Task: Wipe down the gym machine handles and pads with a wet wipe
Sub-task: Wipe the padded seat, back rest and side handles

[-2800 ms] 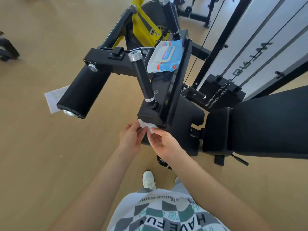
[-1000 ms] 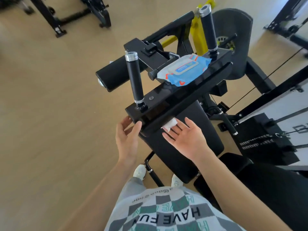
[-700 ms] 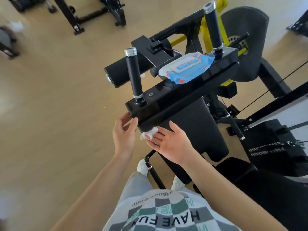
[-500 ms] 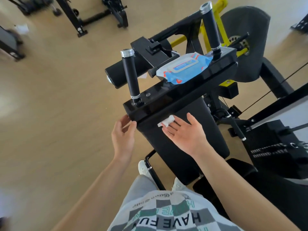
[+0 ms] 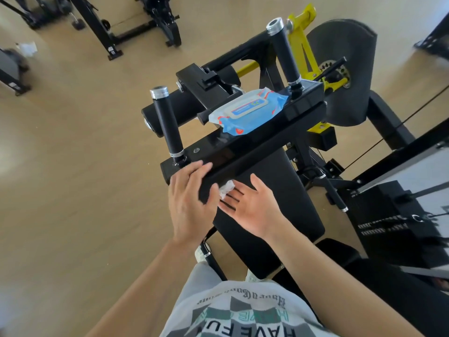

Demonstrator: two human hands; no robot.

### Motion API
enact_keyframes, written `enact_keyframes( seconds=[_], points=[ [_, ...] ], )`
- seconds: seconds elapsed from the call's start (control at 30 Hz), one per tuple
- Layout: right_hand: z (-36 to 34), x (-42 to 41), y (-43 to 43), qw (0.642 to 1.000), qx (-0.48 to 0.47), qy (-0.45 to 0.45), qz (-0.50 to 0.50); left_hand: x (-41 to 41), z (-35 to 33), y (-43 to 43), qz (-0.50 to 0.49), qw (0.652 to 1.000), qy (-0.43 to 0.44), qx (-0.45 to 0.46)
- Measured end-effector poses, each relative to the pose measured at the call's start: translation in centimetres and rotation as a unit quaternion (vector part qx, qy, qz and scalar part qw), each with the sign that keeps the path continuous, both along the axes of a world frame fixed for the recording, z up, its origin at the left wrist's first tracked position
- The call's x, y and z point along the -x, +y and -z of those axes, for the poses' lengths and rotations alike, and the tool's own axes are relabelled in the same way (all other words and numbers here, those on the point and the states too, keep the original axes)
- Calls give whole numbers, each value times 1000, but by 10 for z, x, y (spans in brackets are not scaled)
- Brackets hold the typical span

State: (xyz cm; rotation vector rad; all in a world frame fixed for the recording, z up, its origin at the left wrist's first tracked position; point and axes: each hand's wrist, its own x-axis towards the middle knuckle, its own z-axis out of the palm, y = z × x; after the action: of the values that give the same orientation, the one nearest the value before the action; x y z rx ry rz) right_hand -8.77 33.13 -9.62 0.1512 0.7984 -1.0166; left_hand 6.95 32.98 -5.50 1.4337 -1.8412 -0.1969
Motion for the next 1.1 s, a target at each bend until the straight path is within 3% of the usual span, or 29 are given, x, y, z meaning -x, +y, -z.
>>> enact_keyframes(
  seconds=[0.17,0.27,0.4,0.67,0.93,1.1],
  points=[
    [1,39,-15,997,-3,21,74,7,2,-60,96,964,-249,22],
    [5,55,-24,993,-1,19,116,5,8,-78,86,949,-304,18],
    [7,51,-26,992,8,20,127,2,15,-78,74,951,-298,39],
    [9,18,-11,999,-3,-24,41,6,17,-79,57,961,-267,41],
    [9,87,-39,982,3,14,187,12,19,-75,34,965,-253,54],
    [8,82,-44,982,8,38,187,15,17,-74,21,969,-243,40]
  ],
)
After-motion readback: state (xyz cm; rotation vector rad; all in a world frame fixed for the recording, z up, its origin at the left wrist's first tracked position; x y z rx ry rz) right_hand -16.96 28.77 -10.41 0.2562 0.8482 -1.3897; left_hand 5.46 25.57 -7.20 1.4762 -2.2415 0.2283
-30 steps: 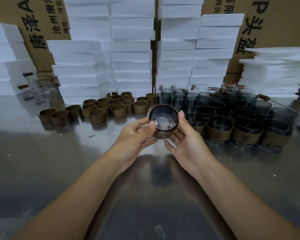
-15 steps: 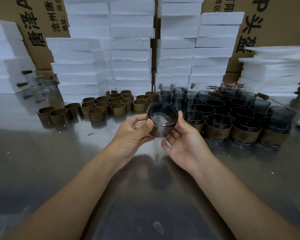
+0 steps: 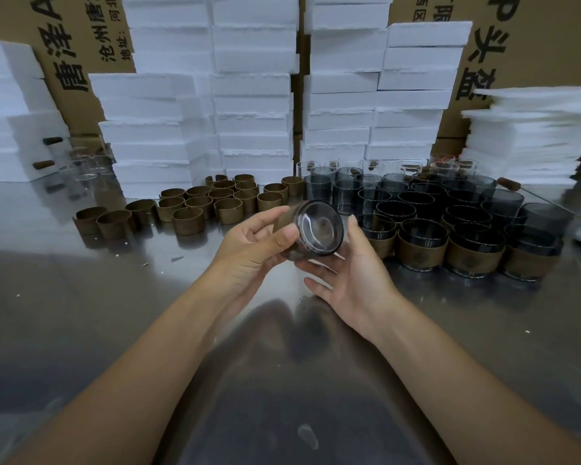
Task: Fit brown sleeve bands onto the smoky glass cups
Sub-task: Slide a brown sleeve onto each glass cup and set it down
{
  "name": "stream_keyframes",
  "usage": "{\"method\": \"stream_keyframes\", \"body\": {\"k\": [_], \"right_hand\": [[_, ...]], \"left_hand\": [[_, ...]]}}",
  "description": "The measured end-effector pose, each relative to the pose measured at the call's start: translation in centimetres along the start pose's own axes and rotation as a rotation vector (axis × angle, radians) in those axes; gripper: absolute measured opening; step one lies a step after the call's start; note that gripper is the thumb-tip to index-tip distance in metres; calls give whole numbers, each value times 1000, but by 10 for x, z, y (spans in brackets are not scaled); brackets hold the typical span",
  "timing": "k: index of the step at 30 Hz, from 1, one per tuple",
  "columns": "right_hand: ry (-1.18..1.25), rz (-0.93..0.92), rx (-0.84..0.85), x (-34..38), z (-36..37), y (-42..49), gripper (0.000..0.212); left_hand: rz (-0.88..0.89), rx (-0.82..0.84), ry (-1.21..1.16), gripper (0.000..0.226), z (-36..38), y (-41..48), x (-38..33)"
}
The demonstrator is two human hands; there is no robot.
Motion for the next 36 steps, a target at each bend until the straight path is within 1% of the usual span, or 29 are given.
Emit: {"method": "stream_keyframes", "body": {"k": [1, 4, 5, 7, 9, 12, 15, 18, 20, 22, 25, 29, 31, 33, 36], "right_hand": [[30, 16, 16, 0, 1, -1, 53], [85, 28, 51, 1, 0, -2, 49], [101, 23, 59, 1, 0, -3, 47], [121, -9, 57, 1, -1, -2, 42], [128, -71, 20, 2, -1, -2, 39], [97, -155, 1, 3, 1, -1, 40], [-13, -225, 33, 7, 0, -2, 37], [-272, -299, 53, 8, 0, -6, 26], [-416, -352, 89, 6, 4, -8, 28], [-464, -379, 100, 4, 5, -8, 33], [-404, -363, 66, 3, 3, -7, 30], [-336, -319, -28, 5, -2, -4, 19], [-309, -327, -32, 5, -3, -3, 16], [-298, -351, -19, 5, -3, -3, 22], [-337, -372, -31, 0, -3, -2, 40]], "left_hand": [[-8, 10, 17, 100, 0, -1, -1], [-20, 33, 79, 77, 1, -1, 2], [-27, 39, 102, 73, 1, -1, 3], [-59, 41, 130, 74, 0, -1, 4], [-117, 6, 144, 76, -1, 0, 4], [-179, -39, 156, 64, -5, -1, 7], [-211, 31, 86, 58, -8, -3, 8], [-208, 111, 8, 59, -8, -3, 6], [-208, 136, -8, 52, -7, -4, 6], [-197, 118, -14, 53, -7, -4, 6], [-156, 84, -2, 58, -8, -3, 6], [-127, 55, 73, 57, -7, -3, 11], [-128, 62, 118, 55, -7, -3, 13], [-128, 63, 148, 47, -8, -2, 14], [-137, 50, 185, 37, -7, -1, 15]]}}
Point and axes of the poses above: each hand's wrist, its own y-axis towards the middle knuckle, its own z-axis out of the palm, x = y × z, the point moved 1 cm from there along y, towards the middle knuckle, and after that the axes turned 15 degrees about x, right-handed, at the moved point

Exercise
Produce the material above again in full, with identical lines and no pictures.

Solution for this problem
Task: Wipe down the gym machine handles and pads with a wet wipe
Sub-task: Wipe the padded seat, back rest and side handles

[-2800 ms] 
[-1000 ms] 
[-700 ms] 
[-500 ms] 
[+0 ms] 

Demonstrator: two human hands; no robot.

### Motion API
enact_keyframes, written `enact_keyframes( seconds=[_], points=[ [_, ...] ], )`
- seconds: seconds elapsed from the call's start (control at 30 Hz), one per tuple
- Layout: right_hand: z (-36 to 34), x (-42 to 41), y (-43 to 43), qw (0.642 to 1.000), qx (-0.48 to 0.47), qy (-0.45 to 0.45), qz (-0.50 to 0.50); left_hand: x (-41 to 41), z (-35 to 33), y (-43 to 43), qz (-0.50 to 0.49), qw (0.652 to 1.000), qy (-0.43 to 0.44), qx (-0.45 to 0.46)
- Measured end-effector poses, each relative to the pose measured at the call's start: translation in centimetres and rotation as a unit quaternion (vector part qx, qy, qz and scalar part qw), each with the sign that keeps the path continuous, both along the axes of a world frame fixed for the recording, z up, its origin at the left wrist's first tracked position
- The call's x, y and z point along the -x, +y and -z of those axes, for the poses' lengths and rotations alike, and the tool's own axes are relabelled in the same way (all other words and numbers here, those on the point and the states too, keep the original axes)
- Calls give whole numbers, each value times 1000, but by 10 for z, x, y (spans in brackets are not scaled)
- Brackets hold the typical span

State: (xyz cm; rotation vector rad; all in a world frame fixed for the recording, z up, its origin at the left wrist's first tracked position; point and axes: each hand's wrist, its own x-axis towards the middle knuckle, its own z-axis out of the palm, y = z × x; after the action: of the values that give the same orientation, the one nearest the value before the action; x y z rx ry rz) right_hand -8.77 33.13 -9.62 0.1512 0.7984 -1.0166; left_hand 6.95 32.98 -5.50 1.4337 -1.8412 -0.1969
Motion for the next 1.1 s, a target at each bend until the straight path is within 3% of the usual span, or 29 are given, x, y, z meaning -x, +y, -z.
>>> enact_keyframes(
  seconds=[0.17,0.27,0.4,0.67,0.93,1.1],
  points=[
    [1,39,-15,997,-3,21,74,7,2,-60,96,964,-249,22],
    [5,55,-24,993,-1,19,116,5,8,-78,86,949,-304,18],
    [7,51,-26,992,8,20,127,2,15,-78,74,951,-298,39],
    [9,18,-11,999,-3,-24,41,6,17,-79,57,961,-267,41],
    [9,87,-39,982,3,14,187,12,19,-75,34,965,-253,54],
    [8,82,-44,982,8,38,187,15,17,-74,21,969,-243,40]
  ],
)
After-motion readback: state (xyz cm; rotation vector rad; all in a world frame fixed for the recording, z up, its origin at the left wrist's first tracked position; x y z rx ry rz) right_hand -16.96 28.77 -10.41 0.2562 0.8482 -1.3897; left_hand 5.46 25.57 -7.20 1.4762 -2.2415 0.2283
-30 steps: 
-15 steps: 
+0 steps: 
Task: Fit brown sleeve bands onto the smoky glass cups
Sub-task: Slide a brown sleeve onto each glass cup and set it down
{
  "name": "stream_keyframes",
  "usage": "{\"method\": \"stream_keyframes\", \"body\": {\"k\": [_], \"right_hand\": [[_, ...]], \"left_hand\": [[_, ...]]}}",
  "description": "The measured end-effector pose, each relative to the pose measured at the call's start: translation in centimetres along the start pose's own axes and rotation as a rotation vector (axis × angle, radians) in those axes; gripper: absolute measured opening; step one lies a step after the call's start; note that gripper is the thumb-tip to index-tip distance in metres; calls give whole numbers, each value times 1000, but by 10 for x, z, y (spans in brackets are not scaled); brackets hold the typical span",
  "timing": "k: index of the step at 30 Hz, from 1, one per tuple",
  "columns": "right_hand: ry (-1.18..1.25), rz (-0.93..0.92), rx (-0.84..0.85), x (-34..38), z (-36..37), y (-42..49), gripper (0.000..0.212); left_hand: rz (-0.88..0.89), rx (-0.82..0.84), ry (-1.21..1.16), gripper (0.000..0.226), z (-36..38), y (-41..48), x (-38..33)"
}
The demonstrator is two human hands; there is no robot.
Motion for the next 36 steps, a target at each bend until the straight path is within 1% of the usual span, or 29 are given.
Emit: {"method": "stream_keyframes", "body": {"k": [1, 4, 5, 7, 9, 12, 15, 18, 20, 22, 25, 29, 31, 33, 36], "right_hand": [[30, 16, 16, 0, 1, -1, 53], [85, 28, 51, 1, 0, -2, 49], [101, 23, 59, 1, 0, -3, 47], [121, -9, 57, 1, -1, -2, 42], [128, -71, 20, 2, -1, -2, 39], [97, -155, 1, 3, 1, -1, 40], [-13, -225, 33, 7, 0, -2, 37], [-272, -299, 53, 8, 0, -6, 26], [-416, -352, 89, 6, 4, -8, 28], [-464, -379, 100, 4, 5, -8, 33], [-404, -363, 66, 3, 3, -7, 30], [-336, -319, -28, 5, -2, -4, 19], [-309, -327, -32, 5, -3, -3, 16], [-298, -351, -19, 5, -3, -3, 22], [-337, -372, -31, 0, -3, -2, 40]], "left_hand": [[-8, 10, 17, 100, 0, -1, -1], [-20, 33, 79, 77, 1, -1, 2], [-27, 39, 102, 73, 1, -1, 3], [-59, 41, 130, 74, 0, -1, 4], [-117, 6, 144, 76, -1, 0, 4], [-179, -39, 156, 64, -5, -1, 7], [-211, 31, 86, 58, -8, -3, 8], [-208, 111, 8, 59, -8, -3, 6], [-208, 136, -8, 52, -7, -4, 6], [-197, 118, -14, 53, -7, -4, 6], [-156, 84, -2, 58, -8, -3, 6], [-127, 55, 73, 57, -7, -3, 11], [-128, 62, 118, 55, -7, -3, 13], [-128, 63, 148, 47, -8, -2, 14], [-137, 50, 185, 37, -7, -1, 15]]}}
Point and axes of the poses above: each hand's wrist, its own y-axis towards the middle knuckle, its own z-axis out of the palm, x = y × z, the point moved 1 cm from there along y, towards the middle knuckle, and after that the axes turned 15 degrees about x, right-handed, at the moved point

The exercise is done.